EXERCISE PROMPT -
Each line of the data below holding the word "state" must be copied.

SUPPLIED MATERIAL -
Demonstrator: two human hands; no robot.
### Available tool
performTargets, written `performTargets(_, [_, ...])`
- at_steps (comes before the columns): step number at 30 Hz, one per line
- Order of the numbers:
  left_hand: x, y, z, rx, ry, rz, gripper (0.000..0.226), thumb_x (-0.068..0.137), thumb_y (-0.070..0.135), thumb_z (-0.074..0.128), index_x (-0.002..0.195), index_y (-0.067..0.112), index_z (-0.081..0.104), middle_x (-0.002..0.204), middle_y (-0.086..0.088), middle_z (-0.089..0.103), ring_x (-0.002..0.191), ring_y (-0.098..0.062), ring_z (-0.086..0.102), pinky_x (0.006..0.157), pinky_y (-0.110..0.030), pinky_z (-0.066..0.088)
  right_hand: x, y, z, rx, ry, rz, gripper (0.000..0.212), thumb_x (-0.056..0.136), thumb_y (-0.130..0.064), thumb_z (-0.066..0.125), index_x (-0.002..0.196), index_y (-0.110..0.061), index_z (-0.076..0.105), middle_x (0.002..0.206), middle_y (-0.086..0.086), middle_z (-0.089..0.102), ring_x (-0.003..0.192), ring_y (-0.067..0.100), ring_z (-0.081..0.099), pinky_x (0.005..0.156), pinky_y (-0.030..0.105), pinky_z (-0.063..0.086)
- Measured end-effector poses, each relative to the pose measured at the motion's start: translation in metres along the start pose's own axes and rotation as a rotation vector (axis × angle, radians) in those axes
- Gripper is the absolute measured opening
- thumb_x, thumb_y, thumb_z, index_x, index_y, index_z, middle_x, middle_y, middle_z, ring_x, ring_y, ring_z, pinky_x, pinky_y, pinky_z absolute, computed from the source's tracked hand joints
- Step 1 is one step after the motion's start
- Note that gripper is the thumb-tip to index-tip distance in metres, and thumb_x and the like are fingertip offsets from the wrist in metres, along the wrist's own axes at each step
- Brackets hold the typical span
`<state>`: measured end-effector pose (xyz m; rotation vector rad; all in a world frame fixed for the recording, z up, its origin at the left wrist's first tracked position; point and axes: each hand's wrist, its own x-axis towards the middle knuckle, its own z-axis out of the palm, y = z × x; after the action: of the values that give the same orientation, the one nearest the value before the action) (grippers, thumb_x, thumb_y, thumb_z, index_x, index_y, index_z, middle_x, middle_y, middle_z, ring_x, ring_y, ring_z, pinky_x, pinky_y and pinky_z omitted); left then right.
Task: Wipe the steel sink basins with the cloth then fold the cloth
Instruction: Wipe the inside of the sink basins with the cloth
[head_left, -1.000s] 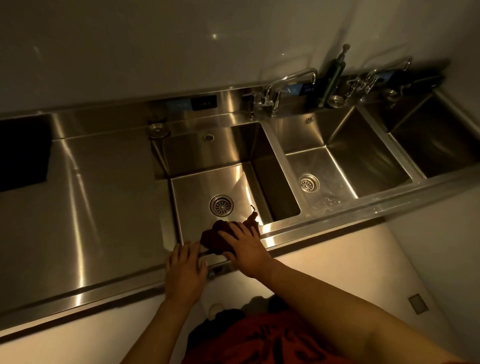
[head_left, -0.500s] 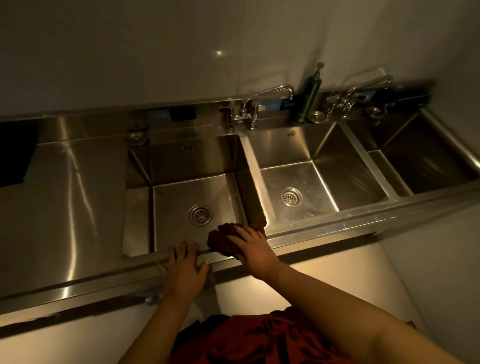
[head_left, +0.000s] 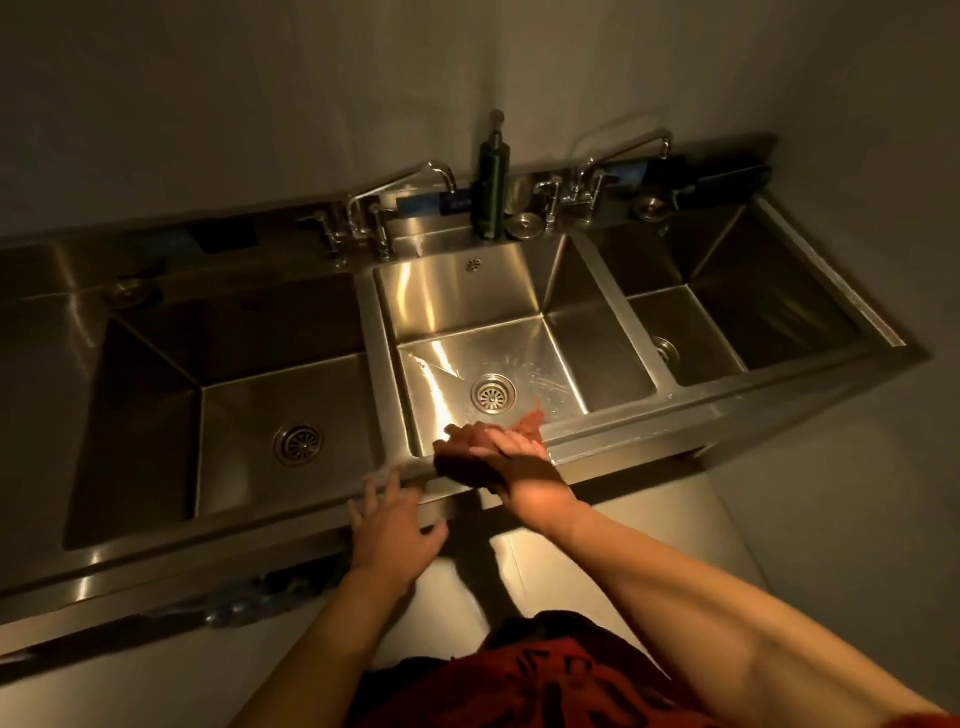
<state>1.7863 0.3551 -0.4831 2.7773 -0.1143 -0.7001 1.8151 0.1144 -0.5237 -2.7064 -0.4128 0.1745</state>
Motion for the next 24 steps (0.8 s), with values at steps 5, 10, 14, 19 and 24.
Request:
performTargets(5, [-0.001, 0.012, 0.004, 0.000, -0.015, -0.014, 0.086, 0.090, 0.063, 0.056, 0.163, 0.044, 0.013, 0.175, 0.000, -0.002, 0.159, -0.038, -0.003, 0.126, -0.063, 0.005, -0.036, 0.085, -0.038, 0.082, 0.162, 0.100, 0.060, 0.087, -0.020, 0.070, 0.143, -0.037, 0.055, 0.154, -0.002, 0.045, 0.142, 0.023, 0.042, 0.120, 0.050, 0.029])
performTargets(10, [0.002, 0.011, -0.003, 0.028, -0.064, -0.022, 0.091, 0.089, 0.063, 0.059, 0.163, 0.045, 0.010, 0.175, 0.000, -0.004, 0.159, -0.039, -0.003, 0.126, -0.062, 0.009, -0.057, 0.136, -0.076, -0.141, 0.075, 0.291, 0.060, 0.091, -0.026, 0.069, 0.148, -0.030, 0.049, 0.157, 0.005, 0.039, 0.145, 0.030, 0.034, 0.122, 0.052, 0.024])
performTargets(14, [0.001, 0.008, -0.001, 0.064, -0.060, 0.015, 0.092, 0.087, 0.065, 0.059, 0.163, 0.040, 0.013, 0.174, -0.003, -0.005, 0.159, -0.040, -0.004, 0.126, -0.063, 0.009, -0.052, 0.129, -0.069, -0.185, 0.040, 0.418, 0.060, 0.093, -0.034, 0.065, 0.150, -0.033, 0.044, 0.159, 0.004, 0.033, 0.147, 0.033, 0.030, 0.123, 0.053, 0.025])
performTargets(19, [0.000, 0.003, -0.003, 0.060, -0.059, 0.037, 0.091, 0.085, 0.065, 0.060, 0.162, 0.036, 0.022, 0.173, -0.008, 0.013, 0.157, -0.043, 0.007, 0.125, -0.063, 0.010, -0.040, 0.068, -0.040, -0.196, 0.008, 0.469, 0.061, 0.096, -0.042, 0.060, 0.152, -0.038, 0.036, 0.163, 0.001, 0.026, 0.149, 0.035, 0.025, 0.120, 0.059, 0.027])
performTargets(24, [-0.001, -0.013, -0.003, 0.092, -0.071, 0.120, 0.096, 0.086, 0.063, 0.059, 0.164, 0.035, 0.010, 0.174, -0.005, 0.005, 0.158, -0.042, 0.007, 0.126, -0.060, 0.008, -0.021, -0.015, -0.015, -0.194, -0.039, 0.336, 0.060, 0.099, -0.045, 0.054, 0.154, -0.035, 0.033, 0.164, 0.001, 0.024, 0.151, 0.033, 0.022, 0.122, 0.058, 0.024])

RESPONSE BOX -
`<state>`: measured end-effector pose (xyz m; rotation vector rad; all in a world frame fixed for the recording, z up, its origin at the left wrist's first tracked position; point and axes: each hand's wrist, its own x-axis towards the middle knuckle, its own z-axis out of the palm, y = z × x; after the action: of the values that give the same orientation, the one nearest the value before the action) (grippers, thumb_x, thumb_y, thumb_z, index_x, index_y, index_z, middle_x, middle_y, middle_z, ring_x, ring_y, ring_z, pinky_x, pinky_y and pinky_z omitted); left then right.
<state>1.7863 0.3551 -0.4831 2.7773 -0.1143 -0.7001 1.8151 0.1144 -0.5237 -2.7064 -0.4128 0.1745</state>

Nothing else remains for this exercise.